→ **What you have to do**
Every record that follows is to be copied exactly, with the pictures omitted.

→ **Data to use**

>>

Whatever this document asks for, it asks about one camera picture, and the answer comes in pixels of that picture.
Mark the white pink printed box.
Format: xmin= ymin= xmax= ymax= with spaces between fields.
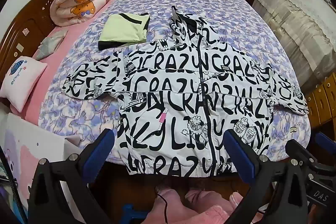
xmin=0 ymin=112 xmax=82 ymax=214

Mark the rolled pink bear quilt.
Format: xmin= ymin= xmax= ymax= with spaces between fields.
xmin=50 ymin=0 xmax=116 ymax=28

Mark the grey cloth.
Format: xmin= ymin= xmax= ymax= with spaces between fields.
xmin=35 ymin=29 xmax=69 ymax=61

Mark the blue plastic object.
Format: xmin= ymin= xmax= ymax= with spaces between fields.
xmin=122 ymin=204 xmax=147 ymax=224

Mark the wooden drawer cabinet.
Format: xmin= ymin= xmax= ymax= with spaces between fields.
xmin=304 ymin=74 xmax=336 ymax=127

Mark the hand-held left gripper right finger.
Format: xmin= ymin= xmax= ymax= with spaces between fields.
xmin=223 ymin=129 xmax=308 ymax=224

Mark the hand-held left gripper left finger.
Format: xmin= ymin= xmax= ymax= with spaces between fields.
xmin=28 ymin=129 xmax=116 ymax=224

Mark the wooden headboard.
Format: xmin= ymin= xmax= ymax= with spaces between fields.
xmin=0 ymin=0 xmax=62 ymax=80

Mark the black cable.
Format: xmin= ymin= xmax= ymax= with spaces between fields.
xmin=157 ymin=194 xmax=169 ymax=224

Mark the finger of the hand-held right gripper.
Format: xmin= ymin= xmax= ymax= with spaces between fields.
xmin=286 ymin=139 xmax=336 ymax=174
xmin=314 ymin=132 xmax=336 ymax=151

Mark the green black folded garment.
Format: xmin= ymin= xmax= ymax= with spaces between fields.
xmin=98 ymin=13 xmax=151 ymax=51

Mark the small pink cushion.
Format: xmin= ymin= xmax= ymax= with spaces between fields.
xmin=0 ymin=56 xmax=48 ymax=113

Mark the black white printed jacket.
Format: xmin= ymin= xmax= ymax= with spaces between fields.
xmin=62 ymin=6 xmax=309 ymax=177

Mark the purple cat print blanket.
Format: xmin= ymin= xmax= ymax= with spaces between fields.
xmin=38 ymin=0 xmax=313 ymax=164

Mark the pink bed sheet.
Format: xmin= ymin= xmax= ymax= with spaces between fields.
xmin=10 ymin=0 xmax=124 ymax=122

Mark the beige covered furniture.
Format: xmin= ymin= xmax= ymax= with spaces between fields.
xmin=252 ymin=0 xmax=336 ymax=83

<<

→ **Solution**
Whatever this document asks for, it asks about one camera picture, and the answer comes in pixels of that picture.
Mark the white pink printed box.
Format: xmin= ymin= xmax= ymax= with spaces between fields.
xmin=0 ymin=112 xmax=82 ymax=214

Mark the rolled pink bear quilt.
Format: xmin= ymin= xmax= ymax= with spaces between fields.
xmin=50 ymin=0 xmax=116 ymax=28

Mark the grey cloth.
Format: xmin= ymin= xmax= ymax= with spaces between fields.
xmin=35 ymin=29 xmax=69 ymax=61

Mark the blue plastic object.
Format: xmin= ymin= xmax= ymax= with spaces between fields.
xmin=122 ymin=204 xmax=147 ymax=224

Mark the wooden drawer cabinet.
Format: xmin= ymin= xmax= ymax= with spaces between fields.
xmin=304 ymin=74 xmax=336 ymax=127

Mark the hand-held left gripper right finger.
Format: xmin= ymin= xmax= ymax= with spaces between fields.
xmin=223 ymin=129 xmax=308 ymax=224

Mark the hand-held left gripper left finger.
Format: xmin= ymin= xmax= ymax= with spaces between fields.
xmin=28 ymin=129 xmax=116 ymax=224

Mark the wooden headboard.
Format: xmin= ymin= xmax= ymax= with spaces between fields.
xmin=0 ymin=0 xmax=62 ymax=80

Mark the black cable.
Format: xmin= ymin= xmax= ymax= with spaces between fields.
xmin=157 ymin=194 xmax=169 ymax=224

Mark the finger of the hand-held right gripper.
Format: xmin= ymin= xmax= ymax= with spaces between fields.
xmin=286 ymin=139 xmax=336 ymax=174
xmin=314 ymin=132 xmax=336 ymax=151

Mark the green black folded garment.
Format: xmin= ymin= xmax= ymax= with spaces between fields.
xmin=98 ymin=13 xmax=151 ymax=51

Mark the small pink cushion.
Format: xmin= ymin= xmax= ymax= with spaces between fields.
xmin=0 ymin=56 xmax=48 ymax=113

Mark the black white printed jacket.
Format: xmin= ymin= xmax= ymax= with spaces between fields.
xmin=62 ymin=6 xmax=309 ymax=177

Mark the purple cat print blanket.
Format: xmin= ymin= xmax= ymax= with spaces between fields.
xmin=38 ymin=0 xmax=313 ymax=164

Mark the pink bed sheet.
Format: xmin= ymin= xmax= ymax= with spaces between fields.
xmin=10 ymin=0 xmax=124 ymax=122

Mark the beige covered furniture.
Format: xmin= ymin= xmax= ymax= with spaces between fields.
xmin=252 ymin=0 xmax=336 ymax=83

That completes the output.